Last month Dr Anthony Fauci visited Dublin where he received the Stearne Medal from the RCPI for “outstanding contribution to public health”.

Dr Fauci was Director of the US National Institute of Allergy and Infectious Diseases from 1984 to 2022. He became a familiar global face during the early years of the Covid-19 pandemic with his high-profile press conferences from the White House.

Dr Anthony Fauci, preeminent physician scientist and renowned immunologist, receives the Stearne Medal from the Royal College of Physicians of Ireland at No. 6 Kildare Street for his significant contribution to medicine. Photo shows Dr Anthony Fauci, with Dr Diarmuid O’Shea, President of the Royal College of Physicians of Ireland.

“Dr Fauci’s guidance informed the decisions of seven US Presidents during his career,” noted the RCPI
when announcing the award. “His pioneering work in combating the HIV/AIDS epidemic and, more recently, in navigating the challenges posed by the Covid-19 pandemic saved millions
of lives.”

Communication

In an interview at the RCPI in Dublin, the Medical Independent (MI) asked Dr Fauci what advice he would give to Irish doctors dealing with ‘anti-vaccination’ sentiment online and in-person with their patients.

“You bring up a very good point,” said Dr Fauci. “In the era that I grew up, in medicine, there was no social media; social media has changed everything.”

“Anybody, regardless of how strange and weird and incorrect their idea is, can have access to millions of people.”

Dr Fauci said that on social media “there is no editorialising, there is no quality control there”.

Addressing Irish doctors, he said: “I’m very hesitant to give advice, because sometimes it is a little presumptuous, so I use the word ‘observation’.”

“So I have an observation – I think the younger doctors and physicians as they get involved in their field, they should feel more comfortable in the dissemination of correct information.

“Because there is so much energy out there spreading incorrect information that the general public…who have a lot of other things on their mind… when they hear [this] they assume it’s true. And if you have enough people sending out false information, then you have what I refer to, and what I’m very concerned about, which is the ‘normalisation of untruth’.”

“So my observation for younger [doctors] is don’t hesitate to openly communicate about facts, data, and evidence,” Dr Fauci told MI. “That is
what our discipline is based on; science is a mechanism to gather information, data, and facts.”

The American physician said that young doctors “really need to be energetic in spreading that correct information”.

Consultants

MI mentioned to Dr Fauci the recent awarding of full consultant status to public health specialists in Ireland. We asked whether the pandemic could result in greater interest in the specialty from young doctors across the world?

“In the beginning of the outbreak, when it became so clear how public health was important and how [public health physicians] were important, there was a major influx of people
who wanted to get involved in public health,” Dr Fauci said.

“There was a major influx of people who wanted to become [public health] physicians.
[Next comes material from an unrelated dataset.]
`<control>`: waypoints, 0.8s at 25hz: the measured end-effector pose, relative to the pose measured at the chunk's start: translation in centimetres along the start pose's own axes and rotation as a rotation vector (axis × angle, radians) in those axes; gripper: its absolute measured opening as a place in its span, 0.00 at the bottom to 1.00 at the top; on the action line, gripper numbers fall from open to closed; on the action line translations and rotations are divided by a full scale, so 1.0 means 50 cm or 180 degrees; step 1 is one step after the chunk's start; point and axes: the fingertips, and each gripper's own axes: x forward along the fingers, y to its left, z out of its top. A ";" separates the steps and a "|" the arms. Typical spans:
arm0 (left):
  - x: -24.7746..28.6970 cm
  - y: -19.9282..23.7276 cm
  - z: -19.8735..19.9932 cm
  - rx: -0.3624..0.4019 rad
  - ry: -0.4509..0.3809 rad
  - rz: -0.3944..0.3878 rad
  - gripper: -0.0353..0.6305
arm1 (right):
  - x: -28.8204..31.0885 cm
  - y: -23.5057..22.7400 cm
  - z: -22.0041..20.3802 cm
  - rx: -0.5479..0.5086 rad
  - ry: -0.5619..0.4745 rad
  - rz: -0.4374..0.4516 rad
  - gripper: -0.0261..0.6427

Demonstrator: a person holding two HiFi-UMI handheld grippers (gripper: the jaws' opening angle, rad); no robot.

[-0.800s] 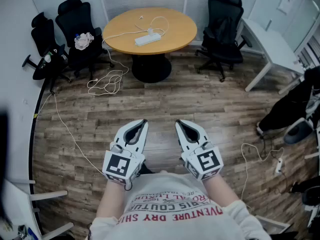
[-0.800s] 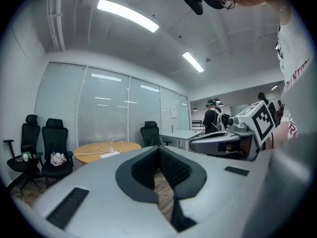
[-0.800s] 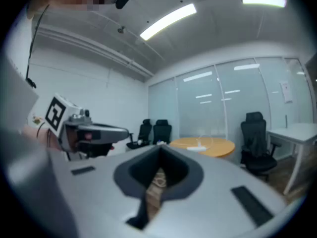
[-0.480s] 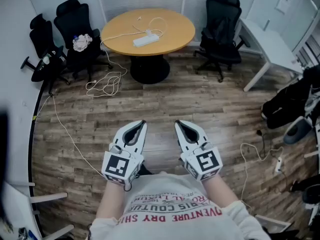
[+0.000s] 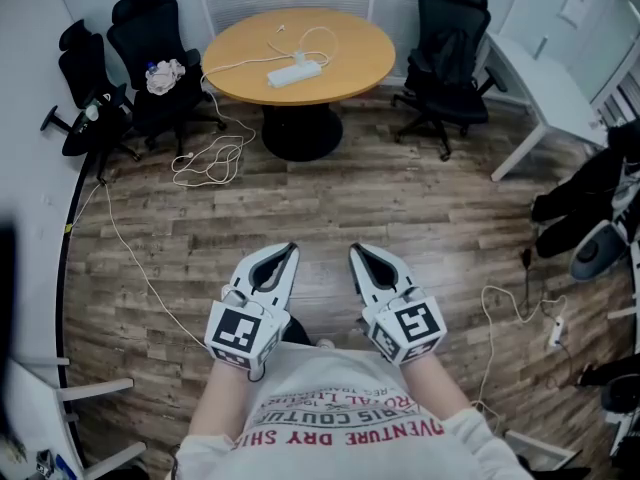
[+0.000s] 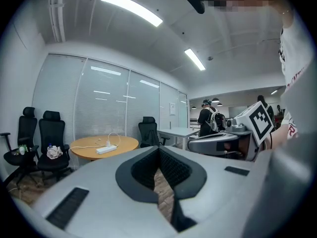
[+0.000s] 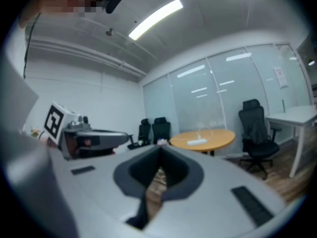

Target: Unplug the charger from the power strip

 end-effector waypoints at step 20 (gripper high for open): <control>0.340 0.439 0.031 -0.0091 -0.0009 -0.0093 0.10 | 0.476 -0.227 0.057 0.0038 0.0304 -0.0229 0.08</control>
Because the public health physicians and the nurses were very influential in sacrificing themselves for the general public.”
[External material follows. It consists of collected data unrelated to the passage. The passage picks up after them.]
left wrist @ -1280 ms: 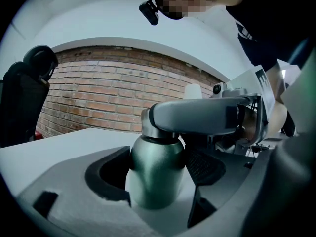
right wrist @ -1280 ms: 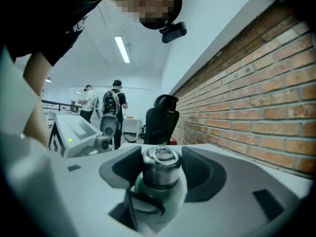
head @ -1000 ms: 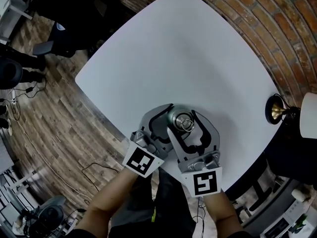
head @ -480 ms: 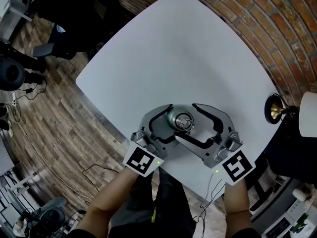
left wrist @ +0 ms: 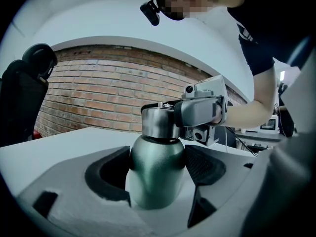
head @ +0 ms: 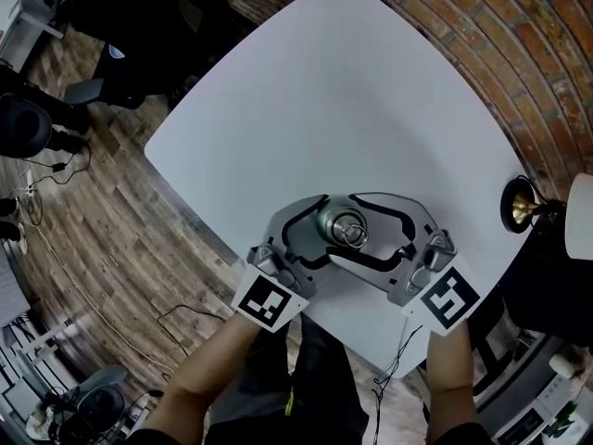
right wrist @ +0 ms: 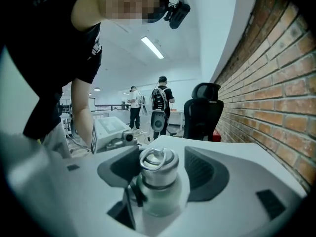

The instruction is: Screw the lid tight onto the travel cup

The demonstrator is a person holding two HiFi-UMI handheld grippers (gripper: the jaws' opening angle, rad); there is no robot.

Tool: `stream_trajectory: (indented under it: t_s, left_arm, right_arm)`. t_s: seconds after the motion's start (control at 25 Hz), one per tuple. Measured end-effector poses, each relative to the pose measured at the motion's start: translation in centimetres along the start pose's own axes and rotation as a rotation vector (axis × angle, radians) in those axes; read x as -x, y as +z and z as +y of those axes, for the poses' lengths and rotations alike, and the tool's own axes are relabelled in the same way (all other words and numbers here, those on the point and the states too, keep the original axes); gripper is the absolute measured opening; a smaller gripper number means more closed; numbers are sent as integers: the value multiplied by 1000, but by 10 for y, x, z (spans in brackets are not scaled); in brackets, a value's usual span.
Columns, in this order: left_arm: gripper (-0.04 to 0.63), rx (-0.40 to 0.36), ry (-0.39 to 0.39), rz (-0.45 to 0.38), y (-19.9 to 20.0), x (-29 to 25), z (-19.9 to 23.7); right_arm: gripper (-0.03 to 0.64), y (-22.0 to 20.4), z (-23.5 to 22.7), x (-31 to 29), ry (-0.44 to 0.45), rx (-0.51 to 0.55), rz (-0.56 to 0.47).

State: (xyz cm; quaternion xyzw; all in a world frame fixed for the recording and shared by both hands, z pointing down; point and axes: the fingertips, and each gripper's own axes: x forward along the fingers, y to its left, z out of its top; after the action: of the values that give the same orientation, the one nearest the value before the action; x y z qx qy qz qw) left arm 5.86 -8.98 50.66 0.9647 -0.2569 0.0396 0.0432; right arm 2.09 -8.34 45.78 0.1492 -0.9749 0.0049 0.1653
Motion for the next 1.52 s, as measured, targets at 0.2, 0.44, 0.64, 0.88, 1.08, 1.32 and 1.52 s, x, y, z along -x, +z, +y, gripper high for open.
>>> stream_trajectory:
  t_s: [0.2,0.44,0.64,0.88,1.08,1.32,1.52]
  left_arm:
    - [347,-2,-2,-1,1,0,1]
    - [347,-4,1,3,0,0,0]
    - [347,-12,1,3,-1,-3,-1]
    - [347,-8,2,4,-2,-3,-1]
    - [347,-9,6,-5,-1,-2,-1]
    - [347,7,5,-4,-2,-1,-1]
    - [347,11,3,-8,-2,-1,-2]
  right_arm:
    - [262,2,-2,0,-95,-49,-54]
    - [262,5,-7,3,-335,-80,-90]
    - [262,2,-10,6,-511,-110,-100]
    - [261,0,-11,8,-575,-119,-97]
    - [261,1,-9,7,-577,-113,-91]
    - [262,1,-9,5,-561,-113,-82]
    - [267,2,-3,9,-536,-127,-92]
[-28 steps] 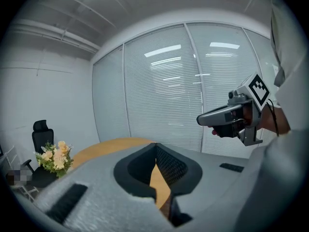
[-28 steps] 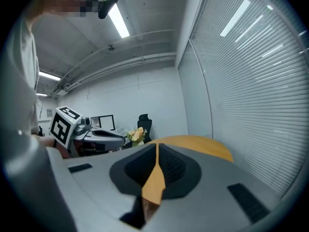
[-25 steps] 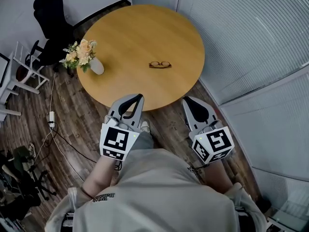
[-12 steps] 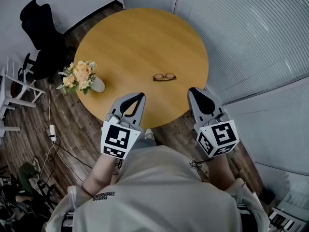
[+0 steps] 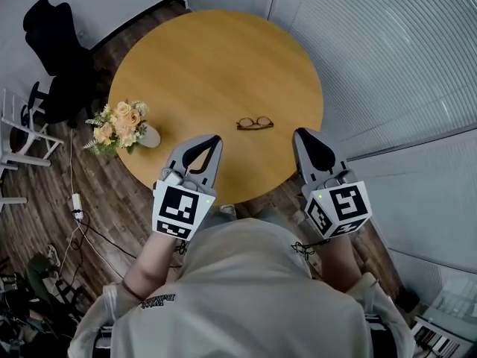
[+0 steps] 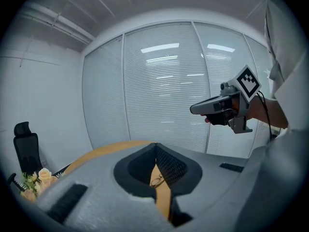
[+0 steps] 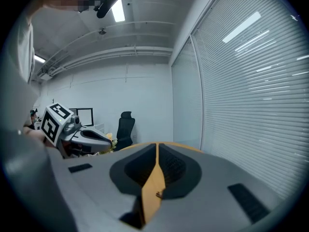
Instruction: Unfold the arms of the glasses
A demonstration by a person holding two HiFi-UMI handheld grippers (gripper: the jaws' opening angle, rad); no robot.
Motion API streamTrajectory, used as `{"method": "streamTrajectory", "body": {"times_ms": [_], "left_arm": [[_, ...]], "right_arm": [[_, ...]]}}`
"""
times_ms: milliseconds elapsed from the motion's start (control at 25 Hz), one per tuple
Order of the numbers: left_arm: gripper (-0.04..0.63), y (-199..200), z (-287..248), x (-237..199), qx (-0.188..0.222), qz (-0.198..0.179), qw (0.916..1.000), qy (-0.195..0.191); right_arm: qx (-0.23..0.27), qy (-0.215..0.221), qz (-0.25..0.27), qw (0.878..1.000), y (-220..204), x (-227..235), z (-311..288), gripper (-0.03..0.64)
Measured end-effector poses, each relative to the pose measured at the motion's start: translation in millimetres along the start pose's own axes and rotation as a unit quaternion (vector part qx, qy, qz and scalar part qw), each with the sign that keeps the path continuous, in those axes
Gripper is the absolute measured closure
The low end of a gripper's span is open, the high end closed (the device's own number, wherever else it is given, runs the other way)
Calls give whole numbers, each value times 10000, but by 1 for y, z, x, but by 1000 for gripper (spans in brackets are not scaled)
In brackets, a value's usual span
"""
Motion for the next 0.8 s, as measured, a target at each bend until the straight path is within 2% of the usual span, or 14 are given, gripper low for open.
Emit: {"method": "streamTrajectory", "body": {"times_ms": [240,400,800], "left_arm": [[572,5,-9,2,-107,91,9998,118],[572,7,-14,7,-157,245,9992,270],[572,18,-47,19,-126,262,9988,399]], "right_arm": [[28,85,-103,9999,3,16,-3,580],[21,307,-88,9995,1,23,-7,580],[-177,573,-95,9982,-13,52,-10,580]]}}
Point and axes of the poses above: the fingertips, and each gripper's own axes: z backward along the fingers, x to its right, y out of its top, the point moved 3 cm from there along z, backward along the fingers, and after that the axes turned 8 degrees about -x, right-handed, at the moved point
However, over four years since the outbreak of Covid-19, Dr Fauci said he perceives more challenging trends emerging for the specialty.
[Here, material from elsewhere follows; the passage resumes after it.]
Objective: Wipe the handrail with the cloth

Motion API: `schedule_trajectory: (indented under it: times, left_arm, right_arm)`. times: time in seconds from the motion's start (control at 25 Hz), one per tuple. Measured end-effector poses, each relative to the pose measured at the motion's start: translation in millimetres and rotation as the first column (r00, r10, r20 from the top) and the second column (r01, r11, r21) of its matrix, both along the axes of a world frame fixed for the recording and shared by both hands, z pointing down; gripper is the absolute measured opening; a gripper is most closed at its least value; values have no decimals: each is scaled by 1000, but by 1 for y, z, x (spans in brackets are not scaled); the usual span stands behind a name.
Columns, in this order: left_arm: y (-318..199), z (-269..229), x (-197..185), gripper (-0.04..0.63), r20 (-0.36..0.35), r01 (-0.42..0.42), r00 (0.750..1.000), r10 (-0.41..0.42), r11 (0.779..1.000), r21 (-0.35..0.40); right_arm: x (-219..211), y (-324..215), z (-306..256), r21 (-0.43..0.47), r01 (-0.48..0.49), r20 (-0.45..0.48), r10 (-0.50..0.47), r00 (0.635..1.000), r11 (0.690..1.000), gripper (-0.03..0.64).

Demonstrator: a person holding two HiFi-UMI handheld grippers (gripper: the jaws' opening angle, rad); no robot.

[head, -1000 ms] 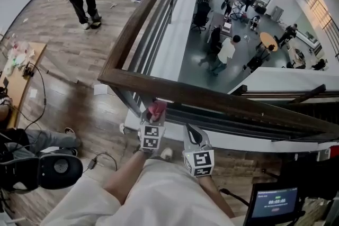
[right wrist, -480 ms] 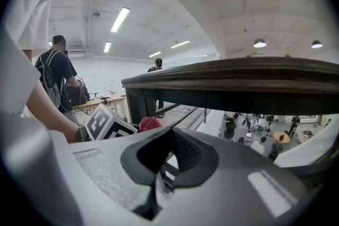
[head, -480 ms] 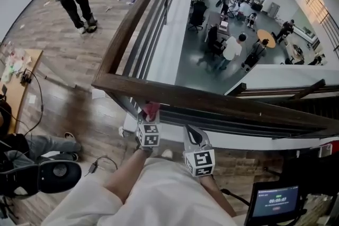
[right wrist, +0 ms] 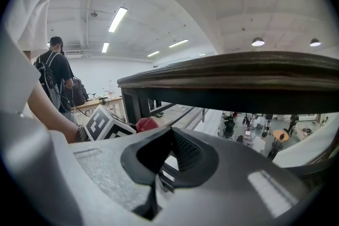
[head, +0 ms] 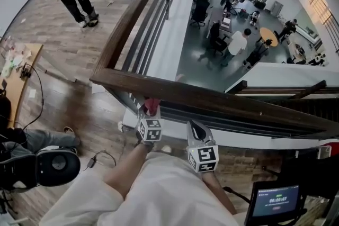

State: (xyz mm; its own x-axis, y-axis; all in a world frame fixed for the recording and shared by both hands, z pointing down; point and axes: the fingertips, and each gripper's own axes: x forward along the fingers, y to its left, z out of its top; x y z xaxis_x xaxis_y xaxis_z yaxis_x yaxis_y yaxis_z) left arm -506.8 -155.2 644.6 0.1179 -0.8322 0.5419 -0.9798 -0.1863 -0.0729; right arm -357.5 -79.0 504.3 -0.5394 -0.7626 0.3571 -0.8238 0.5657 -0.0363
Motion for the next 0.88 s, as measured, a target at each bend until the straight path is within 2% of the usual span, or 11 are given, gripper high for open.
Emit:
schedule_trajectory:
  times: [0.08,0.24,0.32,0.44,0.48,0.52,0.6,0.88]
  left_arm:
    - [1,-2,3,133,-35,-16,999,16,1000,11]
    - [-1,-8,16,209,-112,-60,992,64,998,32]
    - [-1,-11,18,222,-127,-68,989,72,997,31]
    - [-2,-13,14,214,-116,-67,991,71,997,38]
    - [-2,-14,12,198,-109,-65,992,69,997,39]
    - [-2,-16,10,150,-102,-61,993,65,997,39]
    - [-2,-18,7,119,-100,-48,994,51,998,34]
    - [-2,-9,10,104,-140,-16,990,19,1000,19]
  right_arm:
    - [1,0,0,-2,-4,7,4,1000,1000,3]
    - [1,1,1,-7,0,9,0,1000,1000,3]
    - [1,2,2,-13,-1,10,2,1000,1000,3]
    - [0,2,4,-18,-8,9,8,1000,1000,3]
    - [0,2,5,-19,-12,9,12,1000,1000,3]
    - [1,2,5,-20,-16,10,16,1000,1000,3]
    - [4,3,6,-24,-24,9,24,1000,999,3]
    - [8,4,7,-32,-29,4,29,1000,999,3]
“Right now, there’s an interesting negative issue happening in the US. Public health officials are being attacked by the anti-science people, online attacks, sometimes even
threats to them….

“The energy of the anti-science people, that spills over sometimes into threats. I don’t know how it is in Ireland, but a significant number of public health officials who are public figures [in the US], including myself, [are] extensively threatened because we are saying things that should be done for the public health.”

Dr Fauci concluded that while the specialty of public health has witnessed “an influx of interest, and more people want to get involved in it… it’s a specialty now that is getting threatened by hostile forces”.

However, despite these concerns, Dr Fauci struck a positive note for public health.

“I think at the end of the day, the net effect [of the pandemic] will be that more people will want to come into public health, so the net effect is going to be positive.”